= Exercise objective =
Apart from the pictures, every record here must be copied word for word.
+-------+
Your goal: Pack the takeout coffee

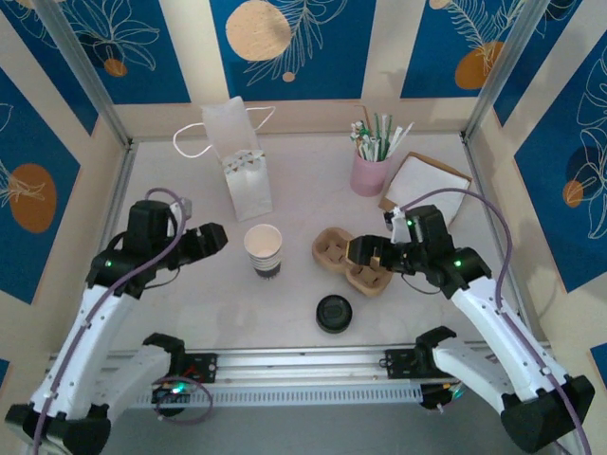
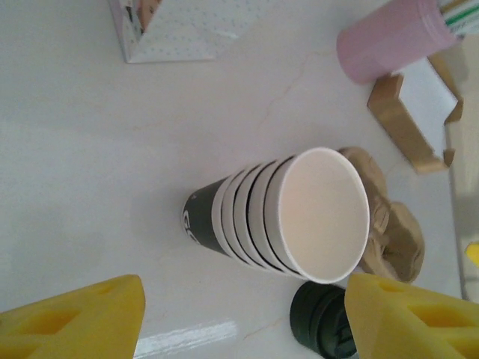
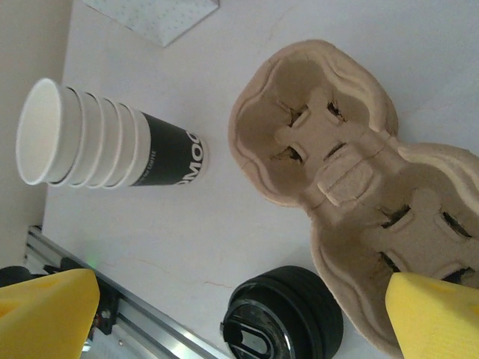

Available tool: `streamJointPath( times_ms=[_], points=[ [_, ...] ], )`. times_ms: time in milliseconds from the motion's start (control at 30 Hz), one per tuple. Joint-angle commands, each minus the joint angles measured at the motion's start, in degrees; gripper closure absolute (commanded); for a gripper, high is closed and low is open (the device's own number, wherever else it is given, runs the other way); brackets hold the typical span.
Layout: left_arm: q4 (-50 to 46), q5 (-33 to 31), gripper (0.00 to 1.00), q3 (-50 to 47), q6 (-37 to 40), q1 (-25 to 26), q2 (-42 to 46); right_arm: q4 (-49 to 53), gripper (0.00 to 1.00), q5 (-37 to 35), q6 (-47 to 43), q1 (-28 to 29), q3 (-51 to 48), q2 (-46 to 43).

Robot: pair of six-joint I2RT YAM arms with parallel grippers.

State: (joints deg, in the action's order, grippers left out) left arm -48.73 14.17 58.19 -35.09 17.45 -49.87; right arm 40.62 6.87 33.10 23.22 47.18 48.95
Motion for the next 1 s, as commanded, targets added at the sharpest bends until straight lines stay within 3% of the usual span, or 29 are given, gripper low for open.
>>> streamJointPath(
  times_ms=[0, 300, 533, 700, 833, 967],
  points=[
    [-6.2, -5.1, 0.33, 6.0, 4.5, 4.7, -4.2, 2.2, 0.01, -4.4, 0.2, 2.1, 1.7, 1.0],
    [-17.6, -17.9, 0.5, 18.8, 8.7, 14.4, -16.8, 2.7, 0.01, -7.0, 0.4, 4.3, 1.0, 1.6],
    [-15.9, -13.8, 0.68, 21.1, 8.7, 15.6, -25.0, 2.0, 0.01, -7.1, 0.2, 4.4, -0.6, 1.6],
    [-14.5, -9.8, 0.72, 22.3, 9.6, 15.6, -30.0, 1.8, 0.01, -7.4, 0.5, 4.4, -1.6, 0.3],
    [-15.5, -9.5, 0.82, 23.8, 10.4, 15.6, -33.7, 1.3, 0.01, -7.4, 1.1, 4.4, -2.7, -0.4],
    [-16.4, -9.7, 0.85, 25.2, 10.8, 15.6, -35.0, 1.3, 0.01, -7.5, 1.2, 4.4, -3.3, -1.1]
  ],
)
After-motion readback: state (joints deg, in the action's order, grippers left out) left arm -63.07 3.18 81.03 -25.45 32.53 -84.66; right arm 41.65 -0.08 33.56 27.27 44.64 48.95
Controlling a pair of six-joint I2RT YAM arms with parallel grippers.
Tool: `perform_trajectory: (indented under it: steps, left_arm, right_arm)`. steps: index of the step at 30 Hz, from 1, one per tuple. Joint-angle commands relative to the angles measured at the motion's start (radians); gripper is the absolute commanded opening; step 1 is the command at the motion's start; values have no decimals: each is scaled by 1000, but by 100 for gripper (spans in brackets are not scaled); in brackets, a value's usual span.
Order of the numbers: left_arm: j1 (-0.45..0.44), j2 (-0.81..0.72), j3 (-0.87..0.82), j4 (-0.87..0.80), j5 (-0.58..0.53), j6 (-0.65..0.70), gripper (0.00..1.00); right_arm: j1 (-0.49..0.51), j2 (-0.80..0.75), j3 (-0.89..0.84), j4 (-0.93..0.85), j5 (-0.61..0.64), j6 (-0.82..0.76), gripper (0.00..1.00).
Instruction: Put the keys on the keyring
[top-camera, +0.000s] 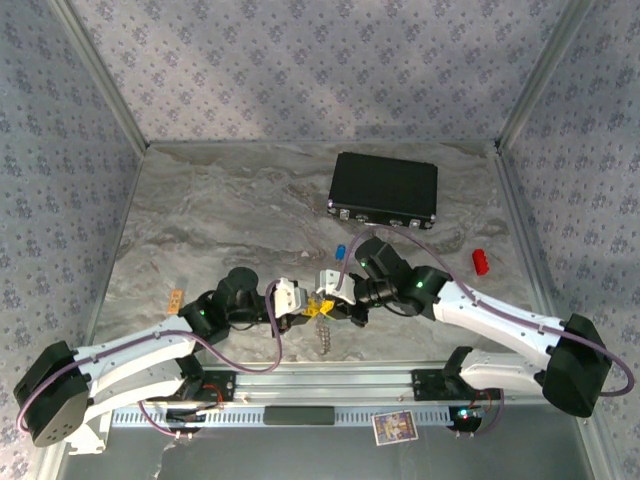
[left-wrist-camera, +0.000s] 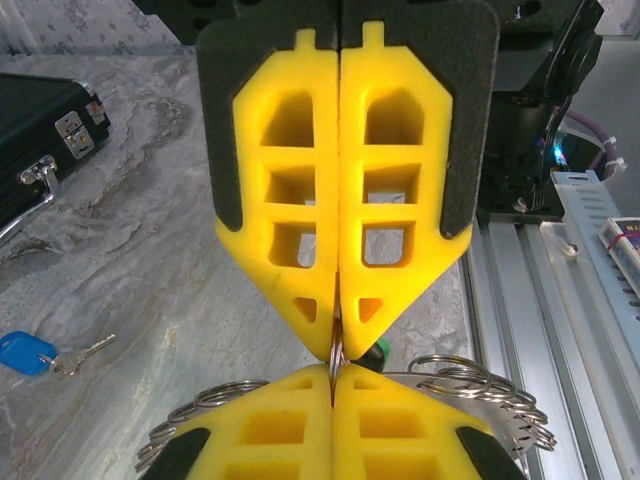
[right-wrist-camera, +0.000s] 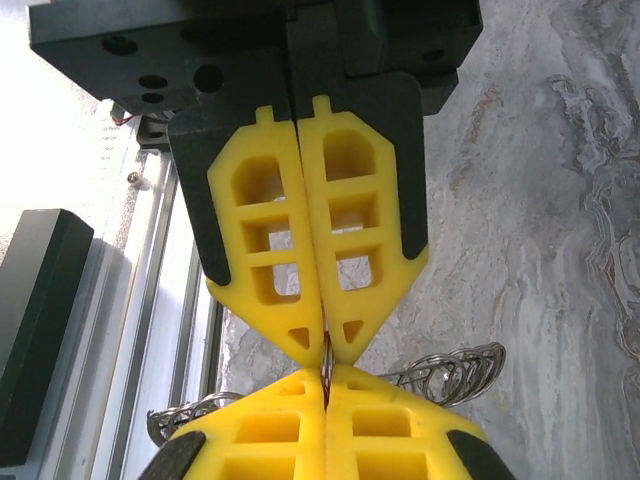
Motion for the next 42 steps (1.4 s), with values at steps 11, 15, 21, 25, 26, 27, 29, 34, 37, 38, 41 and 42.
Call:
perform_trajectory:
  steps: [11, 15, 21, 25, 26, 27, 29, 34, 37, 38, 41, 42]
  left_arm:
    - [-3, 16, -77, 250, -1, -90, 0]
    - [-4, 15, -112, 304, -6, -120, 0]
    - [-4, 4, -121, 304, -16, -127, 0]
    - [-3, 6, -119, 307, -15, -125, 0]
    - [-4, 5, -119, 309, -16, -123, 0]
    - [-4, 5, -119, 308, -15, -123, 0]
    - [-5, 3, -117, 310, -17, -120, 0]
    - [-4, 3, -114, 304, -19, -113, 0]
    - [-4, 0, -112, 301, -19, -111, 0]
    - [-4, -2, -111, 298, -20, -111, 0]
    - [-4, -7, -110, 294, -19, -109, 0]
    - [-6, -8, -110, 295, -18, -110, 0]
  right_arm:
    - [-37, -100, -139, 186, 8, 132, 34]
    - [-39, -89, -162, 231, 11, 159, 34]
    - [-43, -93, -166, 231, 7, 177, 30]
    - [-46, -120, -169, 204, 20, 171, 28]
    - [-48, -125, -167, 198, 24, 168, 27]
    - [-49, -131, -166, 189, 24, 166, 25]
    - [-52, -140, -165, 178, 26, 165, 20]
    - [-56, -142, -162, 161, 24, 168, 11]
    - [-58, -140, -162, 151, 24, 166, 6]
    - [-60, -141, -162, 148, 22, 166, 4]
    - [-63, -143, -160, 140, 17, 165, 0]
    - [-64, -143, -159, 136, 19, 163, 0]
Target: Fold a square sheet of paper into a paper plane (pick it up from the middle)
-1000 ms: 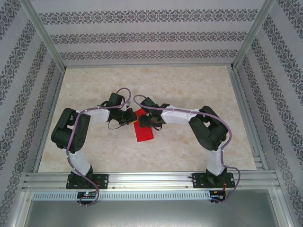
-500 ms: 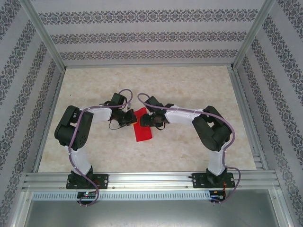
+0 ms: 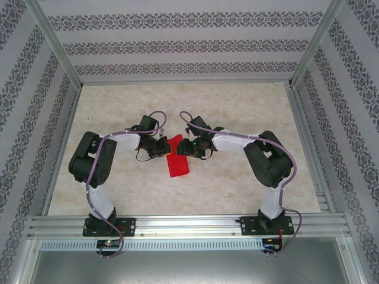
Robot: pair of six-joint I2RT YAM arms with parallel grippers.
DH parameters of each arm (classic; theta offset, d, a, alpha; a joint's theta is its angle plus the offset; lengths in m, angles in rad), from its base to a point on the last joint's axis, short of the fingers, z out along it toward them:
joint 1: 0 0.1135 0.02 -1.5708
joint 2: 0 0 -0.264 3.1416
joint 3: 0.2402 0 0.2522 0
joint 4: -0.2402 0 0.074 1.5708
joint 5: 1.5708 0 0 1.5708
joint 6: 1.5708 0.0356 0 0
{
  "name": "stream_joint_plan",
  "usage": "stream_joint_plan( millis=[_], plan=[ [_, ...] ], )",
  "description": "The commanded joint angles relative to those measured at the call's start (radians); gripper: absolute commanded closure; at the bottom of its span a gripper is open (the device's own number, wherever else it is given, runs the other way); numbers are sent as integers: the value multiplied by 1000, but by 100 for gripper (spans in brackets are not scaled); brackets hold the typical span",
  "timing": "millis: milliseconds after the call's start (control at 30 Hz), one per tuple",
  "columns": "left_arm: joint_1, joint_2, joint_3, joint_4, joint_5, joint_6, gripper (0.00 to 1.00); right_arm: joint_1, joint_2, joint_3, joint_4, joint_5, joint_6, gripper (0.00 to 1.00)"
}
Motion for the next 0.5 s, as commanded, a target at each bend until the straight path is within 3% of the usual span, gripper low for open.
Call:
stream_joint_plan(
  millis=[0, 300, 467],
  plan=[
    [-11, 14, 19, -63, -33, 26, 98, -7, 34, 29, -18, -25, -21, 54],
    [-10, -47, 74, -103, -55, -3, 84, -9, 66, 18, -23, 3, -22, 62],
    [2, -108, 42, -71, -120, -64, 83, 0, 88, 20, -46, 52, -28, 63]
  ],
)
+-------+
= Response to this task =
Your goal: Pack the takeout coffee


Available tool: `streamJointPath( times_ms=[_], points=[ [_, ...] ], )`. times_ms: time in milliseconds from the motion's start (control at 30 Hz), one per tuple. Joint-angle commands, each minus the joint angles measured at the motion's start, in degrees; gripper closure absolute (commanded); for a gripper, high is closed and low is open (the device's own number, wherever else it is given, runs the other way); brackets hold the typical span.
Layout: left_arm: q4 (-50 to 46), q5 (-33 to 31), gripper (0.00 to 1.00), q3 (-50 to 47), q6 (-37 to 40), q1 (-25 to 26), q2 (-42 to 46); right_arm: q4 (-49 to 53), gripper (0.00 to 1.00), q5 (-37 to 35), q6 (-47 to 43), q1 (-28 to 29), q3 (-51 to 48), q2 (-46 to 43).

Robot: pair of six-joint I2RT YAM arms with parallel grippers.

State: (joints deg, in the action's order, grippers left out) left arm -48.73 14.17 58.19 -35.09 17.45 -49.87; right arm 40.62 6.87 33.10 23.22 47.18 48.95
Motion for the next 1 s, as commanded, targets added at the sharpest bends until straight lines stay within 3% of the usual span, or 29 are given, gripper low for open.
>>> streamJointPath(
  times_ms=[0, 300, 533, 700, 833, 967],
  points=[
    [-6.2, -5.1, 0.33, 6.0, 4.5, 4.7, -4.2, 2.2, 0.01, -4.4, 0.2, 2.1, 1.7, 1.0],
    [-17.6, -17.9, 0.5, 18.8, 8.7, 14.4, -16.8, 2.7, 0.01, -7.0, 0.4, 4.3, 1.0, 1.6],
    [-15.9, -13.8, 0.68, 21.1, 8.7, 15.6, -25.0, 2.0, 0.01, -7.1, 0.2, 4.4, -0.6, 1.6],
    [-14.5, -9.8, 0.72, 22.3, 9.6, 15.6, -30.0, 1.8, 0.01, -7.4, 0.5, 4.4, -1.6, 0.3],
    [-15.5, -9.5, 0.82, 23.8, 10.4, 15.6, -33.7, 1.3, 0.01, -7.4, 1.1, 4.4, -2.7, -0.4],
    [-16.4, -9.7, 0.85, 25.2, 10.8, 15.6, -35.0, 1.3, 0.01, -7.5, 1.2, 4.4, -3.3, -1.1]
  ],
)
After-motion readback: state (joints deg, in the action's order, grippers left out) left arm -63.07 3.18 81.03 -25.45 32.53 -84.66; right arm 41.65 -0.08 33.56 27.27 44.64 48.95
Controlling a pair of six-joint I2RT YAM arms with parallel grippers.
Tool: `perform_trajectory: (indented under it: steps, left_arm, right_arm)`. steps: index of the step at 30 Hz, from 1, one per tuple. Joint-angle commands relative to the angles measured at the motion's start (radians); gripper is the absolute commanded opening; step 1 is the command at the motion's start; values have no decimals: each is scaled by 1000, but by 100 for gripper (spans in brackets are not scaled); in brackets, a value's usual span.
Order of the numbers: left_arm: j1 (-0.45..0.44), j2 (-0.81..0.72), j3 (-0.87..0.82), j4 (-0.87..0.80), j5 (-0.58..0.53), j6 (-0.65..0.70), gripper (0.00..1.00); right_arm: j1 (-0.49..0.51), j2 (-0.80..0.75), j3 (-0.89..0.84), j4 (-0.93..0.85), j5 (-0.61..0.64), j6 (-0.82..0.76), gripper (0.00..1.00).
Instruction: Put the keys on the keyring
[top-camera, +0.000s] 
[left-wrist-camera, +0.000s] 
[right-wrist-camera, +0.000s] 
Motion for the next 42 steps (1.4 s), with values at steps 11, 15, 21, 25, 26, 27, 29, 34, 37, 38, 41 and 42.
Call:
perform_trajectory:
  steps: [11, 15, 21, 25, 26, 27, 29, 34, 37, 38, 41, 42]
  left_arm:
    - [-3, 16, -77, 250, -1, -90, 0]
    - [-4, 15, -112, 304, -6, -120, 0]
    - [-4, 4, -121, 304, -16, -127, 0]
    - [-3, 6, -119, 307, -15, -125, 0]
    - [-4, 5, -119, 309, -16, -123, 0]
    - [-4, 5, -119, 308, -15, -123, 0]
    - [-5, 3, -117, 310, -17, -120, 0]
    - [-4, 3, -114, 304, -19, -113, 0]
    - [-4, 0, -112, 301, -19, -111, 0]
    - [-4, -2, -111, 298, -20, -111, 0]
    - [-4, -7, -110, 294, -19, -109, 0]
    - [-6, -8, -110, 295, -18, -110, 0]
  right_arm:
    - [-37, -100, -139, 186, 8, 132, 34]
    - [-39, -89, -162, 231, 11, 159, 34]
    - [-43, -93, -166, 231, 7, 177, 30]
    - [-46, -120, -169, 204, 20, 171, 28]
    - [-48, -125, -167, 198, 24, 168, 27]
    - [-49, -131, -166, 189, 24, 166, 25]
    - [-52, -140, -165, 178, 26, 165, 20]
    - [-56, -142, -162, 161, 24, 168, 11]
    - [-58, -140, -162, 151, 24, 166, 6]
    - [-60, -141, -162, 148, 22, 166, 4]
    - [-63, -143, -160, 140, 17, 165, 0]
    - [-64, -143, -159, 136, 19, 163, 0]
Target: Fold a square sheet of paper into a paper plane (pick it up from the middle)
-1000 ms: 
-500 ms: 
+0 ms: 
Robot: pair of six-joint I2RT YAM arms with parallel grippers.
DH parameters of each arm (classic; theta offset, d, a, alpha; a joint's theta is its angle plus the offset; lengths in m, angles in rad), from its base to a point on the last joint's axis, short of the fingers, z out along it toward them:
joint 1: 0 0.1135 0.02 -1.5708
joint 2: 0 0 -0.264 3.1416
joint 3: 0.2402 0 0.2522 0
joint 4: -0.2402 0 0.074 1.5708
joint 5: 1.5708 0 0 1.5708
joint 6: 1.5708 0.0356 0 0
{
  "name": "stream_joint_plan",
  "usage": "stream_joint_plan( millis=[_], plan=[ [_, ...] ], )",
  "description": "The commanded joint angles relative to those measured at the call's start (radians); gripper: absolute commanded closure; at the bottom of its span a gripper is open (the device's own number, wherever else it is given, runs the other way); numbers are sent as integers: the value multiplied by 1000, but by 100 for gripper (spans in brackets are not scaled); brackets hold the typical span",
  "timing": "millis: milliseconds after the call's start (control at 30 Hz), one per tuple",
  "columns": "left_arm: joint_1, joint_2, joint_3, joint_4, joint_5, joint_6, gripper (0.00 to 1.00); right_arm: joint_1, joint_2, joint_3, joint_4, joint_5, joint_6, gripper (0.00 to 1.00)"
}
Motion for the next 0.5 s, as commanded, a target at each bend until the straight path is within 3% of the usual span, gripper low for open.
Call:
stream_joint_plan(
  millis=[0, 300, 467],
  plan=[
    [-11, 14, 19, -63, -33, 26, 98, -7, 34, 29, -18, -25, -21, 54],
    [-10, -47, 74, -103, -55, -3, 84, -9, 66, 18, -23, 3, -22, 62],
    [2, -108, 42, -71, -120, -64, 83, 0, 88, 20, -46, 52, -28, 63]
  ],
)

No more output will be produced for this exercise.